Surconsommation : la dérive de l’esprit de Noël

Surconsommation : la dérive de l’esprit de Noël

Si Noël vient à grands pas, ce n’est pas le Père Noël et son traineau que l’on voit sur les affiches publicitaires mais plutôt la promotion des opérations de remises exceptionnelles. Le Black Friday et le Cyber Monday ont déclaré la période d’achats de fin d’année ouverte, mais à quel prix ?

Initialement, le Black Friday représente aux Etats-Unis « le vendredi d’après Thanksgiving ». Il fut nommé ainsi par des policiers de la ville de Philadelphie en raison de l’affluence de la circulation engendrée par cette journée de rabais. Datant des années Si le qualificatif de « black » renvoi à des jours sinistres comme les crashs boursiers ou les attentats, il est pour la patrie capitaliste un jour férié entièrement dédié à la ruée vers la consommation. D’abord un jour de shopping national américain, l’idée séduit et traverse peu à peu l’atlantique comptant sur des phénomènes en pleine expansion comme celui de la mondialisation.

C’est ainsi que cette « tradition » est arrivée en France en 2014 et ne cesse de prendre de l’importance dans la l’ambiance festive qu’est la période de Noël. Essentiellement sur internet, le Black Friday se diversifie et on retrouve le terme « Black Friday » placardé sur toutes les vitrines des magasins. Cependant, l’essence même du Black Friday réside dans un paradoxe : celui d’opérer des réductions drastiques afin de casser les soldes habituelles et réaliser le plus de chiffre. L’ampleur du phénomène est telle que les sites réalisant ces opérations ont dépassé tous les records cette année et les enseignes s’approprient l’appellation « Black Friday » les unes après les autres afin d’écouler leurs stocks.

Seulement une action de communication d’un tel niveau s’accompagne forcément de répercussions négatives. La première est bien entendu écologique. La surconsommation est un enjeu majeur aujourd’hui que de nombreuses associations et ONG ne cessent de combattre. En parallèle du Black Friday, s’est organisée une journée baptisée « Green Friday » visant à dénoncer les effets nocifs de l’achat compulsif sur l’environnement et sensibiliser les consommateurs à des attitudes plus responsables. Passer du noir au vert en limitant le gaspillage, en ralentissant les modes comme celles du « fast-fashion » (mode qui consiste à renouveler sa garde-robe le plus vite et le plus souvent possible) tamiserait les conséquences néfastes de la surconsommation sur l’environnement.

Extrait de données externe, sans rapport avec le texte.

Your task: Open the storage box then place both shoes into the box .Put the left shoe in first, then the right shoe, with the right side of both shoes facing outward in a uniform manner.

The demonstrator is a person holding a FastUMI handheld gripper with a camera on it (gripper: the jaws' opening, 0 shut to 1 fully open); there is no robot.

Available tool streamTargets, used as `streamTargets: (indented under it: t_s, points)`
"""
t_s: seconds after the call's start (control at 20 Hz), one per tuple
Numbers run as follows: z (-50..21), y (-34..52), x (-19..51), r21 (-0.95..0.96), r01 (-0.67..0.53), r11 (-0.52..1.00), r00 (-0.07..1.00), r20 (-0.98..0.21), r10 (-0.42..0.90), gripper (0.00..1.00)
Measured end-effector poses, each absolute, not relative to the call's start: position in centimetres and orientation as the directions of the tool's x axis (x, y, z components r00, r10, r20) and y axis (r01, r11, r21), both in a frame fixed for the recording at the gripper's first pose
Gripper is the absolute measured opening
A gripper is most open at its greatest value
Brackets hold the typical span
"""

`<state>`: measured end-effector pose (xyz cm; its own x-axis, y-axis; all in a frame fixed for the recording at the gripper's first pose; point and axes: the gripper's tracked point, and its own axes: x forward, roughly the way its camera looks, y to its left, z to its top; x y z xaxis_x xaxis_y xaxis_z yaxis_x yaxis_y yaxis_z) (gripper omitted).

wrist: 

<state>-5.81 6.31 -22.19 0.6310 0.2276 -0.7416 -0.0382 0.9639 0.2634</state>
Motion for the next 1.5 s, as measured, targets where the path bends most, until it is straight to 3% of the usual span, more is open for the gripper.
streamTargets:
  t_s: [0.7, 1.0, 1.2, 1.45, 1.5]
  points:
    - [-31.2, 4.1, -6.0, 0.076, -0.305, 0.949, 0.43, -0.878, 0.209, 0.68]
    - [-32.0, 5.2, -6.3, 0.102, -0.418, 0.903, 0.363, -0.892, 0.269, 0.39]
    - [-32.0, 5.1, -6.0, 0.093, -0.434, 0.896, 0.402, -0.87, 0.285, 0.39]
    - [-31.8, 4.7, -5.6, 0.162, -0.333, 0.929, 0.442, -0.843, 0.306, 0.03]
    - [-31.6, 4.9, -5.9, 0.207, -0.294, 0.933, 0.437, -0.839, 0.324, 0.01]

Le Black Friday provoque une hystérie consumériste qui ne s’avère pas justifiée quand on sait qu’une étude de l’UFC Que Choisir révélait en 2015 que les consommateurs gagnaient seulement 2% de réduction en moyenne en participant à l’évènement. Un chiffre effarant au vu des milliards qui sont dépensé dans le but de faire des économies et qui profitent finalement aux grandes enseignes au détriment du commerce de proximité.

Au-delà de la dimension économique flagrante liée au Black Friday, c’est une question générale sur la dérive de notre société qui se pose. La mondialisation et ses conséquences sur nos habitudes de consommation nous tournent vers un avenir de plus en plus ancré dans l’individualisme. Là où Noël représentait un symbole sociétal de rassemblement et de partage, se forge une fête de plus en plus commerciale et consumériste.